FORD AND GOD Henry Ford died and went to heaven. At the gates, an angel told Ford, "Well, you've been such a good guy and your invention-the assembly line-changed the world. As a reward, you can hangout with anyone you want to in Heaven." Ford thinks about it and says, "I want to hang out with God Himself." The be-feathered fellow at the Gates took Ford to the Throne Room and introduced him to God. Ford then asked God, "Hey, aren't you the inventor of Woman?" God said, "Ah, yes." Well," said Ford, "you have some major design flaws in your invention: 1. there's too much front end protrusion 2. it chatters at high speeds 3. maintenance is very costly 4. it constantly needs repainting and refinishing 5. it is out of commission 5 or 6 of every 28 days 6. the rear end wobbles too much, and 7. The intake is placed too close to the exhaust." 'Hmmm," replied God, "hold on." God went to the Celestial Supercomputer, typed in a few keystrokes, and waited for the results. The computer printed out a slip of paper. "It may be that my invention is flawed," God replied to Henry Ford, "but according to statistics, more men are riding my invention than yours!"
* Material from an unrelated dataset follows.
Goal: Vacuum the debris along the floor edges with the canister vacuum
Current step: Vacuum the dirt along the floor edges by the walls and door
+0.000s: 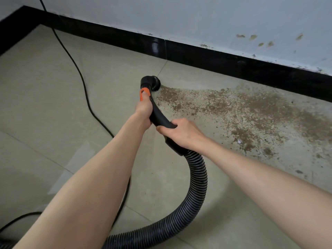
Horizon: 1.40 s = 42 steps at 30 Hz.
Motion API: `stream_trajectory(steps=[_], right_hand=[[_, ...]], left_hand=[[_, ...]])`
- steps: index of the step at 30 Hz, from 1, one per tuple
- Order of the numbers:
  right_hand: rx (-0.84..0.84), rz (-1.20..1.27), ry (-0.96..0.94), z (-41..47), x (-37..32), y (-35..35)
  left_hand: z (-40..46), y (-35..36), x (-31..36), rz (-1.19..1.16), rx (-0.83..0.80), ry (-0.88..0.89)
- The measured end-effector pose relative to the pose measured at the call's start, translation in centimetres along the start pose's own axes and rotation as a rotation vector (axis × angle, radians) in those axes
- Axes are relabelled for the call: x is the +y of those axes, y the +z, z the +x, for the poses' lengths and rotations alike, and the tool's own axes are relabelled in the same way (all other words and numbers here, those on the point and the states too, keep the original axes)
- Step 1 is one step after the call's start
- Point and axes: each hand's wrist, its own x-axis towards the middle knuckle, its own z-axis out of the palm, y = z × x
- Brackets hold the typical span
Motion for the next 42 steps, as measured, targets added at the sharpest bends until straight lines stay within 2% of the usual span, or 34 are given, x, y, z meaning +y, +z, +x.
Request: stream_trajectory(steps=[7, 11, 18, 25, 37, 42], right_hand=[[0.039, -0.016, 0.009, -0.2, -0.3, 0.6], [-0.017, 0.018, -0.009, -1.4, -0.7, 1.1], [-0.137, -0.043, -0.063, -4.7, -0.7, 3.0], [-0.187, -0.076, -0.088, -7.6, 1.0, 2.9], [-0.044, -0.007, -0.019, -5.3, 1.8, -1.2], [-0.004, 0.011, -0.003, -3.4, 2.2, -1.7]], left_hand=[[-1.6, 0.1, 0.6, 0.023, -0.083, -0.007], [-2.9, -1.4, -0.1, 0.01, -0.085, -0.029], [-5.7, -5.5, -3.1, -0.093, -0.002, -0.094], [-7.6, -5.6, -6.0, -0.119, 0.087, -0.104], [-6.8, -0.6, -2.8, -0.026, -0.134, -0.068], [-5.2, 1.1, -1.5, 0.008, -0.164, -0.056]])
TWO TEXANS Two Texans were having the blue plate special at their favorite watering hole, when they heard this awful choking sound. They turned around to see a lady, a few bar stools down, turning blue from wolfing down an Armadillo Burger too fast. The first Texan said to the other, "Think we aught to help?" "Yep," said the second Texan. The first Texan got up and walked over to the lady and asked, "Kin yew breathe?" She shook her head. "Kin yew speak?" he asked. She again shook her head. With that, he helped her to her feet, lifted up her skirt, and started to lick her on the butt. She was so shocked, she coughed up the obstruction and began to breathe, with great relief. The first Texan turned back to his friend and said, "Funny how that there Hind Lick Maneuver works every time!"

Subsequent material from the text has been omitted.